At Engadget.com one David Lumb beclowns :
In March, the FAA noted that over 100,000 hobby drone owners had registered their machines since the year began, bringing the total in the US over 770,000. Owners have filed their non-commercial UAVs with the agency ever since the DoT passed a law in December 2015 that made registration mandatory. But a Washington, D.C. court has struck down that legislation, freeing just-for-fun drone owners from notifying the government of their purchases -- for good and ill.
The Department of Transportation passes laws! One can argue that a regulation can have the force of law but the difference between the two is significant and important. Unelected bureaucrats "passing laws" maybe somewhat accurate but that isn't how the system is supposed to be.
Imagine a cop directing traffic. He holds out his hand to signal the traffic from the side street to stop and waves in the other direction for traffic to start. Imaginary David Lumb, on the sidewalk, then announces that "the cop has passed a law mandating the flow of traffic! Who knows what other vast power over mere men that cop has."

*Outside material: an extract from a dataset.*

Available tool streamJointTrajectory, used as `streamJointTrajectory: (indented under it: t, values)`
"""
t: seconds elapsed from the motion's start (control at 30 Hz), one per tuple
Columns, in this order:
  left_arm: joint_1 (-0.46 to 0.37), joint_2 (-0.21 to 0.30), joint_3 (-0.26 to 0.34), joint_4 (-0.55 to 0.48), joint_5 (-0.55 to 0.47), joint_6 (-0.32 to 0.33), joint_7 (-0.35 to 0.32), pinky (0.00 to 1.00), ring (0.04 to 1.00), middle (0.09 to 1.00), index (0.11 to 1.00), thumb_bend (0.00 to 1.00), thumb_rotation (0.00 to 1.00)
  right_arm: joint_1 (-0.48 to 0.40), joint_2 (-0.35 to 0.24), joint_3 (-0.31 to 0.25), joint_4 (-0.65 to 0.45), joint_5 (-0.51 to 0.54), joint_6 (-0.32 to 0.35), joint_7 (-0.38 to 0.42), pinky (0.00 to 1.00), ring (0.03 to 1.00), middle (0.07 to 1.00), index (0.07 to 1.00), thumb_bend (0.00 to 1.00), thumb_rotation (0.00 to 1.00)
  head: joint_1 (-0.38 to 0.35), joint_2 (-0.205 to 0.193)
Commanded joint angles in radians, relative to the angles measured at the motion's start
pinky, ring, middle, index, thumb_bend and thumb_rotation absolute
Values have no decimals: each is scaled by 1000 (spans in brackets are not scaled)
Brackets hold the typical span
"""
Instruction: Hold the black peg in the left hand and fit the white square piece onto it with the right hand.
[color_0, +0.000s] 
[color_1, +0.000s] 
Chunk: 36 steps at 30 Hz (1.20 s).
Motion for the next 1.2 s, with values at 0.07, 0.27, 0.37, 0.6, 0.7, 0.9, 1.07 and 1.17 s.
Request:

The FCC is a fine example of unelected bureaucrats transforming an arm of the government into something beyond it's purview. Previous to FDR, the FCC (and its predecessor the FRC) was mostly about the technical aspects of radio : are the licensee staying in their frequency? what is their allowable broadcasting power? are the paying their license fee? In the 1936 election over 90% of newspapers opposed FDR and in retaliation he propagated regulation to prevent newspapers from owning radio stations. The president made his priority clear with a single sentence memo sent to the FCC chairman : "Will you let me know when you propose to have a hearing on newspaper ownership of radio stations."
In addition, they introduced the fairness doctrine and its predecessor the Mayflower Doctrine. In 1939 the FCC ruled against John Sheppard and the Yankee Network stating that "The licensee has assumed the obligation of presenting all sides of important public questions, fairly, objectively and without bias" (from the book American Broadcasting and the First Amendment by Lucas A. Powe, jr, 1987 p110) The FCC took it upon itself to decide what is and is not a "important public question" and if it is presented fairly. Sheppard kept his broadcasting license by promising to never editorialize.